### What the exercise asks
From the entries, copy each line that includes "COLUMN".

### Task data

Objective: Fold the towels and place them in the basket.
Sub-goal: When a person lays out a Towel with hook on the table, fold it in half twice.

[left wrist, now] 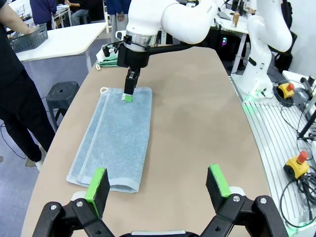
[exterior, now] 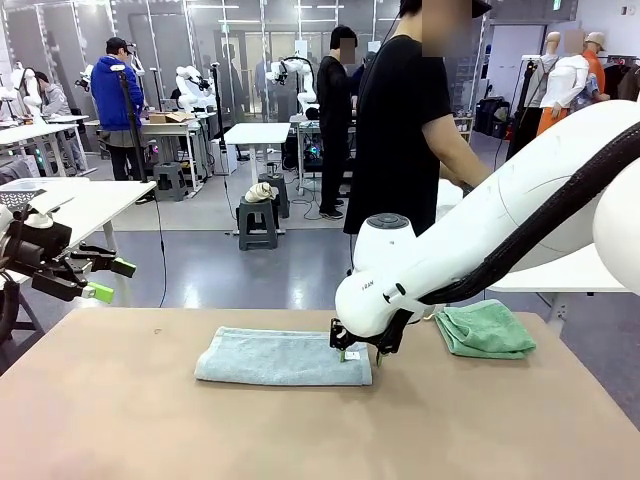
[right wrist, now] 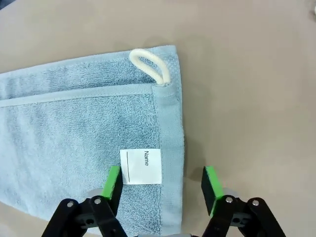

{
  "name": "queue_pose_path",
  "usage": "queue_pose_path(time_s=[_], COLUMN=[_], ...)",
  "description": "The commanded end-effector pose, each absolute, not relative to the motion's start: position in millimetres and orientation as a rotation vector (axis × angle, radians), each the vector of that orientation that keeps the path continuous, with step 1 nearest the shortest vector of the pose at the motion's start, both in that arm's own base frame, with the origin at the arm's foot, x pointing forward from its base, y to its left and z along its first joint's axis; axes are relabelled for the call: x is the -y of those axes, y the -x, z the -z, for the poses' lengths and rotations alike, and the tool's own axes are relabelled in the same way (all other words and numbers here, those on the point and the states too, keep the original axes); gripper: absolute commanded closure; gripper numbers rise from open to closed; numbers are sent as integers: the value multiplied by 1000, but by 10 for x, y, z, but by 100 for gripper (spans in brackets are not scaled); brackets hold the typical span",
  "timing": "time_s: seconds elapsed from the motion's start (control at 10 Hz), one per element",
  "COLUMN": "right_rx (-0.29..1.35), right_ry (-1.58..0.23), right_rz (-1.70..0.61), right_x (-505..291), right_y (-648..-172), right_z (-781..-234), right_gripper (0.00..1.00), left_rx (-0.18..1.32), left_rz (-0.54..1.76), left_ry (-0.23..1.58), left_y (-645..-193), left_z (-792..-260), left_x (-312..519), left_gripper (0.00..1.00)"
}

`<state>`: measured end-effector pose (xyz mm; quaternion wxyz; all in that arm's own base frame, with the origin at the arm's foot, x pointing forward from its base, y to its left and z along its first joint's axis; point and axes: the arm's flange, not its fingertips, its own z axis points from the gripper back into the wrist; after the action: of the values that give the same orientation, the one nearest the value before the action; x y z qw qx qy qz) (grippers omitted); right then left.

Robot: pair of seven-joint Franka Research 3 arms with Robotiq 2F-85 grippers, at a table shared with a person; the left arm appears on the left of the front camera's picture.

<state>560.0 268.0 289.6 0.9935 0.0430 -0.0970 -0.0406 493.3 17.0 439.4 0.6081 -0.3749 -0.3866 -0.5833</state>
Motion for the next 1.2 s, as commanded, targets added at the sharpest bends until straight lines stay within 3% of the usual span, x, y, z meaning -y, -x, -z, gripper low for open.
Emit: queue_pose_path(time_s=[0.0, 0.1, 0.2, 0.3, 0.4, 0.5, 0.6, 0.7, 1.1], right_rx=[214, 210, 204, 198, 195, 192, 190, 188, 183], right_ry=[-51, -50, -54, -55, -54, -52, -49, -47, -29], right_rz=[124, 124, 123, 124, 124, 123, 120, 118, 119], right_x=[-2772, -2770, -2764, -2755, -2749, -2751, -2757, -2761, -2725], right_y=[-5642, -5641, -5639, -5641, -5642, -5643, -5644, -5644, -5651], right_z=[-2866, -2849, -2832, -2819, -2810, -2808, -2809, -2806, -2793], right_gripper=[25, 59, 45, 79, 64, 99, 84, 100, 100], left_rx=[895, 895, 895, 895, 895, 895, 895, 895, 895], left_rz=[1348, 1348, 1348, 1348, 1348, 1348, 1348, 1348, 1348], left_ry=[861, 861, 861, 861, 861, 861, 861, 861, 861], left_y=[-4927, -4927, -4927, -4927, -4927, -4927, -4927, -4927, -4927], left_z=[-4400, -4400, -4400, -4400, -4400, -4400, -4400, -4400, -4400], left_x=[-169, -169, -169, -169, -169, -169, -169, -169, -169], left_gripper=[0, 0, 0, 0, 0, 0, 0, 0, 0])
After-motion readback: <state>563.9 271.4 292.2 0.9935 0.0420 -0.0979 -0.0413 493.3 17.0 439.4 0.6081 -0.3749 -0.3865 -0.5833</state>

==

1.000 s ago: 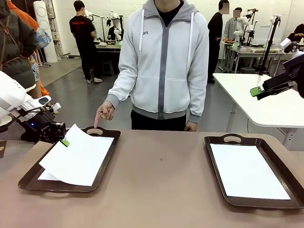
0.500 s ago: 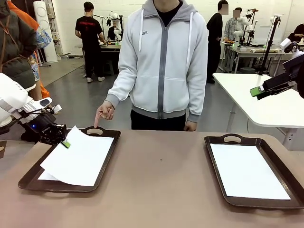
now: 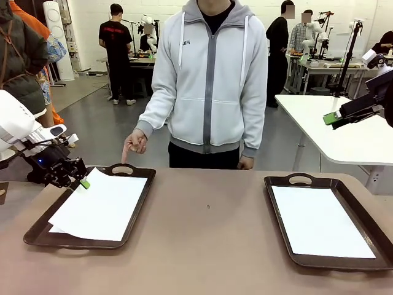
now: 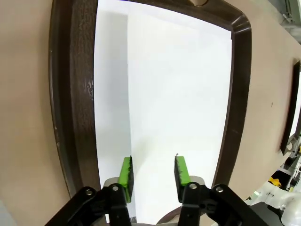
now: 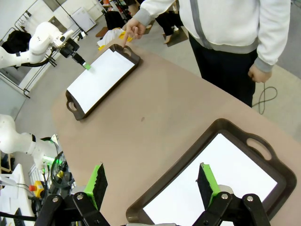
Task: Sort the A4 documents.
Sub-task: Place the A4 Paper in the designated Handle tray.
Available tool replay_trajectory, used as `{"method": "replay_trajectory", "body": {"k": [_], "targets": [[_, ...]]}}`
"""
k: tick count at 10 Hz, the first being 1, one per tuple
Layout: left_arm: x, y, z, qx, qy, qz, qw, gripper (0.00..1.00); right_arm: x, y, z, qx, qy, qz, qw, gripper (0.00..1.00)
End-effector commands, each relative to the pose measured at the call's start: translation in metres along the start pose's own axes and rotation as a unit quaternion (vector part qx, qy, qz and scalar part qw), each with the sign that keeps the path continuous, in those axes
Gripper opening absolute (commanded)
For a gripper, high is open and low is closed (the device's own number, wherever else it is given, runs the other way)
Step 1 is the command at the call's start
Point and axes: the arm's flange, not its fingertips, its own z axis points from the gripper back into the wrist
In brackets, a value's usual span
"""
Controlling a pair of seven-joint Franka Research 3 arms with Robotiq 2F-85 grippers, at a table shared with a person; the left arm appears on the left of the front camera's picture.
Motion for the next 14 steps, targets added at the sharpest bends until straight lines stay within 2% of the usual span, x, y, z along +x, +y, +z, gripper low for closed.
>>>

### The answer
  "usage": "queue_pose_path(time_s=[_], COLUMN=[_], ...)",
  "COLUMN": "right_rx (-0.29..1.35), right_ry (-1.58..0.23), right_rz (-1.70..0.61), right_x (-505..291), right_y (-648..-172), right_z (-781..-234), right_gripper (0.00..1.00), left_rx (-0.18..1.32), left_rz (-0.54..1.76), left_ry (-0.23..1.58), left_y (-645..-193), left_z (-792..-260), left_x (-312..519), left_gripper (0.00..1.00)"

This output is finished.